NaSICON-type materials, such as Li_1.3Al_0.3Ti_1.7(PO₄)₃ (LATP), are considered promising solid electrolytes due to their good total ionic conductivity of 1 × 10^–4 S cm^–1 at room temperature and their stability at high potentials (4.1 V vs Li/Li⁺). However, decreasing their densification temperature is crucial for their integration into all-solid-state batteries (ASSBs). The minimum required heat treatment temperature for densification of LATP is 900 °C, which is incompatible with its integration in the composite electrode of ASSBs due to reactivity with the positive electrode material (cathode). To lower this temperature, lithium salts are often proposed as sintering aids to promote liquid-phase sintering. However, the systematic formation of impurities, such as LiTiOPO₄ and Li₄P₂O₇, suggests that chemical reactivity plays a significant role in LATP densification. In this work, the chemical reactivity mechanism of lithium salts with LATP during densification and sintering was investigated. Various characterization techniques, including in situ and ex situ X-ray diffraction, TGA–DTA–MS, DSC, ex situ Raman and solid-state NMR spectroscopy (⁷Li, ²⁷Al, and ³¹P), were employed to elucidate the mechanism.
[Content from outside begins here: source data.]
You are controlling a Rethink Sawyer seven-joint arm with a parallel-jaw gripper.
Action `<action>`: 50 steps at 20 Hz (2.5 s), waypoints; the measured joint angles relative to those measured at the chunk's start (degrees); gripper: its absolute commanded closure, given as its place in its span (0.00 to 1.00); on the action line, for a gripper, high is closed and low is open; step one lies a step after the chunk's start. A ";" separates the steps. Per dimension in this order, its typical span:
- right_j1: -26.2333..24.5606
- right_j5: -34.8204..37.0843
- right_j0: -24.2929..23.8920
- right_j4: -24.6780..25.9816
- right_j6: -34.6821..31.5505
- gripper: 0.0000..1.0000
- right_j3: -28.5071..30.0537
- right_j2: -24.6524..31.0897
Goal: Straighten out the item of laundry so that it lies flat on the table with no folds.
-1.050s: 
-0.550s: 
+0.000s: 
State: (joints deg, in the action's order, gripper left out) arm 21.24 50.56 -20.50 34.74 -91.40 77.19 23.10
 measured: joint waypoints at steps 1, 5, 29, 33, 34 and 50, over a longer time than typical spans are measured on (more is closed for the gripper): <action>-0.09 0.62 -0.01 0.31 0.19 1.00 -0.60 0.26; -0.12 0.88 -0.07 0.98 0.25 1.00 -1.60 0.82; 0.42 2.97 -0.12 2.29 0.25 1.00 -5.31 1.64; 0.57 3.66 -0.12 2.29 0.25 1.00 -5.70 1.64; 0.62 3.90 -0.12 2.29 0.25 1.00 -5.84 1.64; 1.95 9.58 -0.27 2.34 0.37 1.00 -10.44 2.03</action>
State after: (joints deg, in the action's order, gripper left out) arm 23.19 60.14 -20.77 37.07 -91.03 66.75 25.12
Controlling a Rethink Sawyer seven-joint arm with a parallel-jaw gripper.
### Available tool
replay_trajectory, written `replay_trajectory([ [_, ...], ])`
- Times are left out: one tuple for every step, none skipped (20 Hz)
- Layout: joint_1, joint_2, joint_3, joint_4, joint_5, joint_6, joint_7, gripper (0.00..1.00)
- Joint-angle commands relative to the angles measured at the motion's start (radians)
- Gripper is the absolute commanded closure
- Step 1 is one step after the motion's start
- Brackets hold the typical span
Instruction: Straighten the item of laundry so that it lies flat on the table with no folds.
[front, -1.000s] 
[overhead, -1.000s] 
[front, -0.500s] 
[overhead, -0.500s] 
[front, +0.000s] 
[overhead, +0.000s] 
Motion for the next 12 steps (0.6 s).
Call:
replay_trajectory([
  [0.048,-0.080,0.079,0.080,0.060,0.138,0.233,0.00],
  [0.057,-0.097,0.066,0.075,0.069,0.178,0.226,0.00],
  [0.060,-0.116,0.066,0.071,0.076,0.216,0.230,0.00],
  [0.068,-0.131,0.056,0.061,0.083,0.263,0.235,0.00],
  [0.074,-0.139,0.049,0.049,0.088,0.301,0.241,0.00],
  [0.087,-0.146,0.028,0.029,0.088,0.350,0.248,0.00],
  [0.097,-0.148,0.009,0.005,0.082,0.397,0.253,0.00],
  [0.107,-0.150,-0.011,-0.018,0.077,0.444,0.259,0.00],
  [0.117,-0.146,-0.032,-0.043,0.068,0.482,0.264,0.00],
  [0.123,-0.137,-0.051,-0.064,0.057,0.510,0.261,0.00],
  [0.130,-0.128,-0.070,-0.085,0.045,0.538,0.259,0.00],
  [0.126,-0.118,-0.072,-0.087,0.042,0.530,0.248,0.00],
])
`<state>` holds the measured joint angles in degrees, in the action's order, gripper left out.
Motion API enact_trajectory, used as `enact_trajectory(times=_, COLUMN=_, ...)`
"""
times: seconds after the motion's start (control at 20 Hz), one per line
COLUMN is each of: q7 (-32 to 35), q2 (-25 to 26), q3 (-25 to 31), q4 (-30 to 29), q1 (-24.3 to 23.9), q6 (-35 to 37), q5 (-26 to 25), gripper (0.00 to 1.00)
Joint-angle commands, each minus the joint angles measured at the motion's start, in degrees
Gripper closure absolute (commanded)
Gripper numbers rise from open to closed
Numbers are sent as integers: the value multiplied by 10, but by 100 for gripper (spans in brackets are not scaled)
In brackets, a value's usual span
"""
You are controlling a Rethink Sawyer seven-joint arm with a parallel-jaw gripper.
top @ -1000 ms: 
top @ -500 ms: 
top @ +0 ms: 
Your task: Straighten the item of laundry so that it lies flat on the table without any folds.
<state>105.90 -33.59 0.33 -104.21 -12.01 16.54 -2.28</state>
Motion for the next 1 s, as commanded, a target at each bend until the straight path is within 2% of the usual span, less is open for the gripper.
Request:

The formation of intermediate decomposition products Li₃PO₄ and TiO₂ is identified for the first time via the reactivity of the lithium salt with LATP prior to the melting temperature of the salt. These intermediates subsequently react with LATP at a higher temperature, resulting in the formation of final impurities LiTiOPO₄ and Li₄P₂O₇. This unified mechanism provides important insights on the enhanced densification of LATP at lower temperatures with the use of Li salt sintering aids.